Issue 22396

Summary: Can't Use both Hindi and Arabic Numerals
Product: Internationalization Reporter: aminm <persiantools>
Component: BiDiAssignee: stefan.baltzer
Status: CLOSED FIXED QA Contact: issues@l10n <issues>
Severity: Trivial    
Priority: P3 CC: frank.meies, hdu, hennerd, hossein.ir, issues, khirano, munzirtaha, pavel
Version: OOo 1.1Keywords: oooqa
Target Milestone: ---   
Hardware: PC   
OS: Windows, all   
URL: http://specs.openoffice.org/appwide/ctl/TextNumeralsContextMode-Spec.odt
Issue Type: ENHANCEMENT Latest Confirmation in: ---
Developer Difficulty: ---
Issue Depends on:    
Issue Blocks: 79434    
Attachments:
Description Flags
Mixed numerals test case
none
Problem with numerals for Farsi language
none
Problem with footnote numerals in Arabic language
none
show case none

Description aminm 2003-11-12 21:54:26 UTC
If I set Numerals preferances to System, the desired behavior is to type hindi
numerals when Keyboard is switched to Arabic or Farsi AND to type Arabic
numerals when keyboard is switched back to English. This never happens in Write
and it means you must go either with Hindi or Arabic numbers, not both! A
serious issue in bilingual texts!
Comment 1 sforbes 2003-11-17 11:54:48 UTC
Is this by Design? What do other apps (MS word, Koffice) do in this
regard?
Comment 2 aminm 2003-11-17 15:40:26 UTC
Oops I must clarify!
This issue is a restatement of issue #19222
Arabic/Farsi users expect to type in Hindi numerals when they switch
keyboard, EVEN IF their Windows default locale is a latin language.
"System Numerals" setting doesn't solve this. you have to implement
and add a "Context" setting as well to make an auto-selection of the
appropriate numeral context.
In M$ Word XP you set numerals to "Context" and off you go (ie "Hindi"
inside Arabic block and "Arabic" inside Latin block)
I also need to point out that Farsi and Arabic slighty differ in their
numerals representation.
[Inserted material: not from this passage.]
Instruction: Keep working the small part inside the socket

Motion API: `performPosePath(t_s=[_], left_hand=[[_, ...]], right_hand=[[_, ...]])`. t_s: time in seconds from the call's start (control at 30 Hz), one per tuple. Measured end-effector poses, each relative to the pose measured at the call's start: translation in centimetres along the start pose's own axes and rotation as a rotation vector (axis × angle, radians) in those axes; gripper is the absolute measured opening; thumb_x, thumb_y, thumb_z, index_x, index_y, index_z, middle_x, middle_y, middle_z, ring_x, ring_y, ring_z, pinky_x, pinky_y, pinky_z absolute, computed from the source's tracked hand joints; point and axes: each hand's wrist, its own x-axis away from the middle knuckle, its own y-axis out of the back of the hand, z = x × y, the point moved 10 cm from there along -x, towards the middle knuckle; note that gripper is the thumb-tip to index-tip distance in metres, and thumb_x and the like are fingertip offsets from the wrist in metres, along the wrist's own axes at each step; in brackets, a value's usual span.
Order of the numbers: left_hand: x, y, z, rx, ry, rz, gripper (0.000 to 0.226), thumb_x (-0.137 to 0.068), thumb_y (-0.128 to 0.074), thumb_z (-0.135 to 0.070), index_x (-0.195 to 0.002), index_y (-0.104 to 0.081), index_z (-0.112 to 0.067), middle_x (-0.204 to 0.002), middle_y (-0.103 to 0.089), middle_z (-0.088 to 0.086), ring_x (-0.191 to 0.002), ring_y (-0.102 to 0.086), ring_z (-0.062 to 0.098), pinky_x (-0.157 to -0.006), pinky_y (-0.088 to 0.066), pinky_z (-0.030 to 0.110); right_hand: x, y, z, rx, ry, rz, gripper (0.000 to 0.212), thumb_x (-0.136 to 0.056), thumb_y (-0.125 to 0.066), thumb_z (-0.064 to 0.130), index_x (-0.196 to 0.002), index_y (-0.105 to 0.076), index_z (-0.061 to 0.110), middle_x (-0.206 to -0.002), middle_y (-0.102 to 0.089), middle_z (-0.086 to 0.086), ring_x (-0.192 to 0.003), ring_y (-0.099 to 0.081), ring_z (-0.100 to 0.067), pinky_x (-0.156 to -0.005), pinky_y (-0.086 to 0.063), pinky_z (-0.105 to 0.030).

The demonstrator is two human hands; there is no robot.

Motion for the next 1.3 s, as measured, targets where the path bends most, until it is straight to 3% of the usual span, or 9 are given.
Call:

Arabic language uses U+0660...U+0669 unicode
range while the same thing in Farsi is represented in U+06F0...U+06F9
range.
Comment 3 Dieter.Loeschky 2003-11-20 16:56:44 UTC
DL->US: Could you please takeover?
Comment 4 Joost Andrae 2004-02-25 18:21:32 UTC
JA->US: wasn't there a possibility to switch the input locale on the fly ?
Comment 5 ulf.stroehler 2004-02-25 19:04:06 UTC
US->JA: you probably refer to setxkbmap, which switches the xkbd module
(keyboard driver) on the fly. But this has nothing to do with the OOo document
locale.

In fact the setting "System" doesn't help here, as you won't switch the desktop
locale for a different numbering scheme. And BTW. OOo wouldn't recognize this 
on the fly anyway.

For a workaround see Format/NumberingBullets/Options/Numbering.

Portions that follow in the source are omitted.